Patients with clinical evidence for peripheral neuropathy underwent electromyography and nerve conduction studies or skin biopsies to assess for intradermal nerve fiber density, and those that had cognitive impairment underwent brain magnetic resonance imaging (MRI), with and without gadolinium. Vaccination was typically given in three doses, the second dose 1 month following the first, and the third dose 1 year later. Some of the patients received the full three doses, but others developed neurological syndromes after only one or two doses. They were not tested for Lyme antibodies before vaccination.

Results of neurological evaluation and ancillary investigations of the six patients are summarized in Table 1. Two of the patients had cognitive impairment, two had demyelinating neuropathies, one had both cognitive impairment and demyelinating neuropathy, and one had cognitive impairment and sensory axonal neuropathy. In all cases, onset of symptoms was hours to 8 weeks after vaccination.

One of the patients (patient 2) with demyelinating neuropathy also had diabetes mellitus, but it is unlikely that the diabetes was responsible, as it was controlled with diet, the neuropathy responded to IVIg, and there were no symptoms of neuropathy before vaccination in contrast to the severe neuropathy which followed. No other causes for cognitive impairment or neuropathy were found in any of the patients.

All four patients with cognitive impairment had difficulty with concentration, short- and long-term memory impairment, and chronic fatigue. All four had evidence on MRI of subcortical white matter lesions (Table 1).

Patients 2 and 3, with CIDP, and patient 1 with multifocal motor neuropathy, partly improved following treatment with IVIg, but relapsed, and required repeated or maintenance therapy. The cognitive impairment in patients 3, 4, 5, and 6 persisted but stabilized, both in those that were treated with IVIg for their demyelinating neuropathy and those that were not treated. The cognitive impairment was sufficiently severe, so that the patients could no longer carry out their usual work-related functions.

Neurological syndromes that follow vaccination or infection are often considered to be immune-mediated and result from molecular mimicry or non-specific activation of pre-existing autoreactive lymphocytes (Wraith et al., 2003).

Neurocognitive dysfunction with musculoskeletal pain and chronic fatigue was also previously reported in another 15 patients who received the OspA vaccine, but the patients were not neurologically evaluated and the symptoms were attributed to reactivation of Lyme disease, although some of the patients had no history of exposure (Donta, 2001). Of interest, the only two patients (patients 4 and 5) in this study to develop symptoms following the first vaccine gave a history of previously treated Lyme disease, which might have primed their immune system to a subsequent challenge.

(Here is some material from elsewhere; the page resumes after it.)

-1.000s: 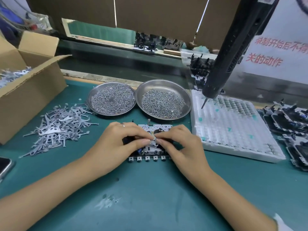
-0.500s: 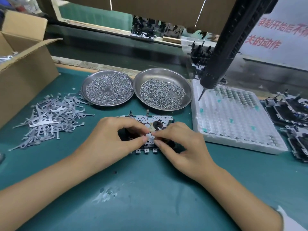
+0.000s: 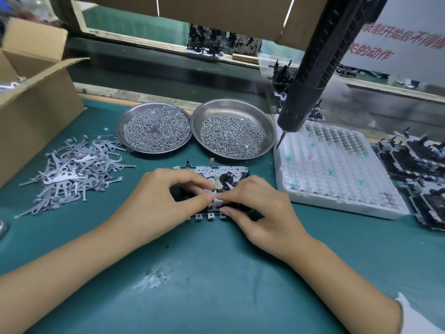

The incidence of neurological sequelae following LYMErix vaccination is unknown. No increase in neurological disease was noted in the original efficacy studies of the vaccine (Steere et al., 1998) or by the Vaccine Adverse Event Reporting System (Lathrop et al., 2002).

However, a subsequent comparison to the adult tetanus-diphtheria vaccine indicated a higher incidence of 'neuropathy and paralysis' in the LYMErix-vaccinated patients, although the diagnoses were not verified (Geier and Geier, 2002). The vaccine has since been withdrawn from the market.

OspA is a lipoprotein with immuno-stimulatory properties that can activate pro-inflammatory toll-like receptors of the innate immune system (Bulut et al., 2001).

Such receptors are also found on Schwann cells, microglia, astrocytes, and oligodendroglia (Bsibsi et al., 2002;Oliveira et al., 2003), possibly contributing to the development of the autoimmune response. It has also been reported to induce proliferation and apoptosis of astrocytes (Ramesh et al., 2003) and implicated in the pathogenesis of Lyme arthritis, possibly through its immune-activating mechanisms (Steere and Glickstein, 2004).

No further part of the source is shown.